Dubbo (red earth, in English) is a city of nearly 40 000 people 90 minutes' drive from where I live. The red earth of Dubbo is very fertile and in good seasons the countryside around the city abounds in wheat rippling in the breeze and fields of canola adding a brilliant yellow to the landscape. It's good country, but if there isn't enough rain, as there hasn't been for some time now, everything struggles. So far this year, Dubbo has had 35 ml (2.1 inches) which isn't much when the temperatures have been in the 30s most days and quite often into the 40s. It's been a battle there for both home and professional gardeners.
I recently visited Dubbo and dropped in to the Japanese Gardens.

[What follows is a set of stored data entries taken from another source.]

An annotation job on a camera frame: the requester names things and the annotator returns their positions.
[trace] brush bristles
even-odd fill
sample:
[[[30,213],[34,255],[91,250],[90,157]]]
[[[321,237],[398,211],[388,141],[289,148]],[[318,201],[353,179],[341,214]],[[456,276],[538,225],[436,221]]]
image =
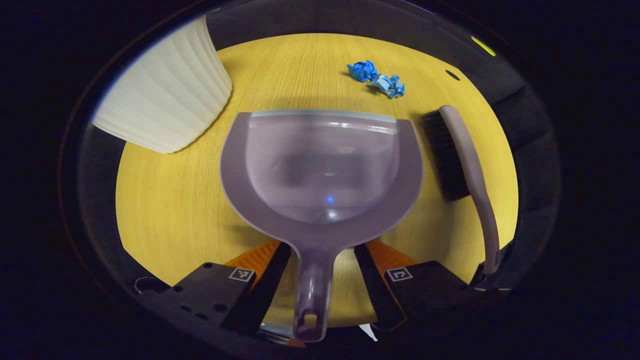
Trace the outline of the brush bristles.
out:
[[[448,201],[454,201],[468,196],[469,189],[462,163],[444,119],[439,112],[434,111],[423,116],[422,125],[433,151],[443,197]]]

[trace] dustpan
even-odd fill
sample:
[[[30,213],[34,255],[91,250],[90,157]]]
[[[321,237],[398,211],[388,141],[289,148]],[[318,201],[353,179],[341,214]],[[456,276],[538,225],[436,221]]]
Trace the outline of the dustpan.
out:
[[[236,116],[220,160],[223,189],[249,225],[298,255],[297,338],[324,337],[335,257],[394,227],[422,173],[409,120],[333,110]]]

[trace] table
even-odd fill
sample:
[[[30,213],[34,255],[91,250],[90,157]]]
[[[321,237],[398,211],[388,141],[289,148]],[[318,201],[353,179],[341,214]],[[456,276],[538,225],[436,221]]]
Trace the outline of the table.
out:
[[[269,241],[236,215],[220,184],[220,152],[240,111],[364,111],[410,119],[417,125],[424,112],[451,104],[465,119],[477,147],[500,246],[513,238],[518,188],[509,144],[492,109],[460,70],[407,47],[341,34],[263,38],[218,54],[233,91],[211,127],[174,154],[159,154],[132,143],[126,144],[122,154],[116,186],[122,245],[160,280],[174,285],[206,261],[225,263]],[[346,64],[366,59],[382,74],[398,74],[406,85],[404,97],[389,99],[351,78]],[[419,142],[425,160],[422,191],[409,214],[381,240],[418,262],[439,261],[469,281],[484,261],[476,209],[470,197],[453,203],[442,199],[433,155],[422,131]],[[329,326],[375,322],[353,249],[340,253],[334,267]],[[265,322],[291,324],[296,269],[293,254]]]

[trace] crumpled paper
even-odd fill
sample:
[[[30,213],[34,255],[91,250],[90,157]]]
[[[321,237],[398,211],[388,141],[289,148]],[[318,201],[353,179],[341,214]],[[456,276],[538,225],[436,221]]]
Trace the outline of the crumpled paper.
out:
[[[376,66],[369,60],[367,60],[367,62],[358,61],[353,65],[347,64],[347,69],[349,69],[351,77],[361,83],[378,77]]]
[[[400,83],[400,77],[398,75],[393,75],[390,79],[384,74],[378,75],[371,79],[371,82],[367,86],[379,88],[391,99],[404,95],[404,84]]]

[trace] brush
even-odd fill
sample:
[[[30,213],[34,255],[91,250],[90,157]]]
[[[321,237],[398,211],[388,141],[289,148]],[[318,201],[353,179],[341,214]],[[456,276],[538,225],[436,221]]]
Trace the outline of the brush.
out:
[[[480,159],[462,116],[451,105],[422,118],[427,140],[435,158],[442,196],[448,201],[471,195],[484,236],[484,273],[498,269],[500,242],[498,227],[486,192]]]

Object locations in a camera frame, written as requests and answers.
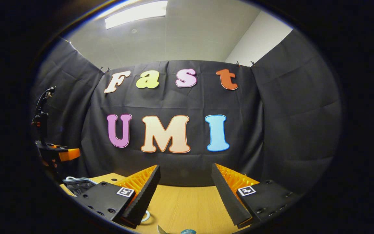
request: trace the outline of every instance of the white cable
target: white cable
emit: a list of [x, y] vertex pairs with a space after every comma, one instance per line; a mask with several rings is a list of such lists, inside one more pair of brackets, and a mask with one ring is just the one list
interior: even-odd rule
[[148, 212], [148, 210], [146, 210], [145, 213], [147, 214], [147, 216], [145, 217], [145, 219], [141, 220], [141, 222], [147, 221], [150, 218], [150, 216], [151, 216], [150, 212]]

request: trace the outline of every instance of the yellow letter
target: yellow letter
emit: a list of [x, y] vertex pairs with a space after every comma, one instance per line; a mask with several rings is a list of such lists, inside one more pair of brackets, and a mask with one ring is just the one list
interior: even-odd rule
[[153, 145], [154, 138], [162, 152], [167, 148], [170, 139], [172, 139], [172, 144], [168, 148], [170, 152], [187, 153], [190, 151], [186, 136], [188, 116], [176, 115], [172, 117], [167, 129], [164, 129], [157, 116], [145, 116], [142, 121], [145, 123], [145, 142], [141, 147], [142, 151], [152, 153], [157, 150]]
[[155, 70], [146, 71], [141, 74], [141, 78], [136, 82], [136, 86], [140, 89], [143, 89], [145, 87], [148, 87], [149, 89], [153, 89], [158, 84], [158, 77], [160, 76], [160, 73]]
[[114, 92], [116, 90], [115, 86], [120, 86], [123, 82], [123, 79], [125, 79], [125, 77], [128, 77], [130, 74], [131, 71], [124, 71], [113, 74], [112, 79], [110, 79], [110, 83], [108, 87], [105, 89], [104, 93]]

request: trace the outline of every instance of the blue letter
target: blue letter
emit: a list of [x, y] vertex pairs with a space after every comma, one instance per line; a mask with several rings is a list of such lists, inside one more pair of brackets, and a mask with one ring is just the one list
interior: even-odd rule
[[207, 146], [209, 151], [227, 150], [230, 145], [224, 138], [224, 121], [226, 116], [222, 114], [208, 115], [205, 118], [210, 126], [210, 144]]

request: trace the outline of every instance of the letter m
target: letter m
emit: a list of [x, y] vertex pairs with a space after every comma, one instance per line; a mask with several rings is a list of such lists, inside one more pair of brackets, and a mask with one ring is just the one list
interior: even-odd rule
[[145, 141], [141, 147], [143, 152], [152, 153], [157, 150], [153, 145], [154, 139], [162, 152], [167, 148], [170, 139], [172, 139], [172, 144], [168, 148], [170, 152], [187, 153], [190, 151], [186, 136], [188, 116], [176, 115], [172, 117], [167, 129], [164, 129], [157, 116], [145, 116], [142, 121], [145, 123]]

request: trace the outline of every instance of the ceiling
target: ceiling
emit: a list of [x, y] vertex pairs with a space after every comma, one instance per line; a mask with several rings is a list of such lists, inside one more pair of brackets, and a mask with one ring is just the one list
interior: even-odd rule
[[260, 11], [239, 0], [168, 0], [165, 17], [108, 30], [102, 17], [65, 39], [103, 71], [163, 60], [224, 62]]

They are part of the Dubbo regional Botanic Garden along with a Biodiversity garden, a Sensory garden and Oasis Valley, a showcase of dry 'rainforests'. A dry rainforest sounds like an oxymoron, but it’s merely a term which differentiates this forest from a tropical rainforest. You can find out more about a dry rainforest here
The Japanese garden was opened on November 23rd 2002 on the 153rd anniversary of the founding of Dubbo. It was my intention on this warm Autumn day to see how the gardens have fared in difficult conditions and hopefully to enjoy a pleasant morning in the sun.
I read that 'Shoyoen', the name of the garden, means 'strolling and refreshing garden'. I was there as soon as the garden opened (9 am) and it was indeed refreshing to be there before the heat of the day and I did stroll around. There is certainly evidence of herbaceous struggle, but on the whole I was pleased to see many trees and shrubs flourishing in this garden which is maintained with hard work by local people, as well as gardeners from Dubbo's sister city Minokamo in Japan.
I had a short conversation with a gardener at the beginning of my visit who told me how difficult it has been to keep the cherry trees going: some of them have already been replaced twice, because unfortunately their trunks get sunburnt and this causes cracking and eventual death of the tree. The gardeners have now wrapped wadding around the trees' trunks to alleviate the problem of sunburn, as can be seen in the photo below.
The garden is centred around a lake containing an impressive selection of multi-coloured koi which smartly rise to the surface when a person passes, their mouths gaping in expectation of food. Winding around the lake, a gravelled path takes the visitor past plantings of cherry trees and ornately twisted Japanese pines up to the tea house on top of a small man-made hill. From the summit there's a view over the top of a waterfall to the lake and its surrounding gardens.
My visit to these gardens was a delight. I enjoyed wandering along the meandering pathways, the sound of the waterfall in my ears. It's a peaceful location in which to spend a morning. Gardeners have worked very hard in adverse conditions to keep plantings alive, and indeed healthy, there were birds enjoying seeds and waterways, and the sun shone brightly but not too strongly.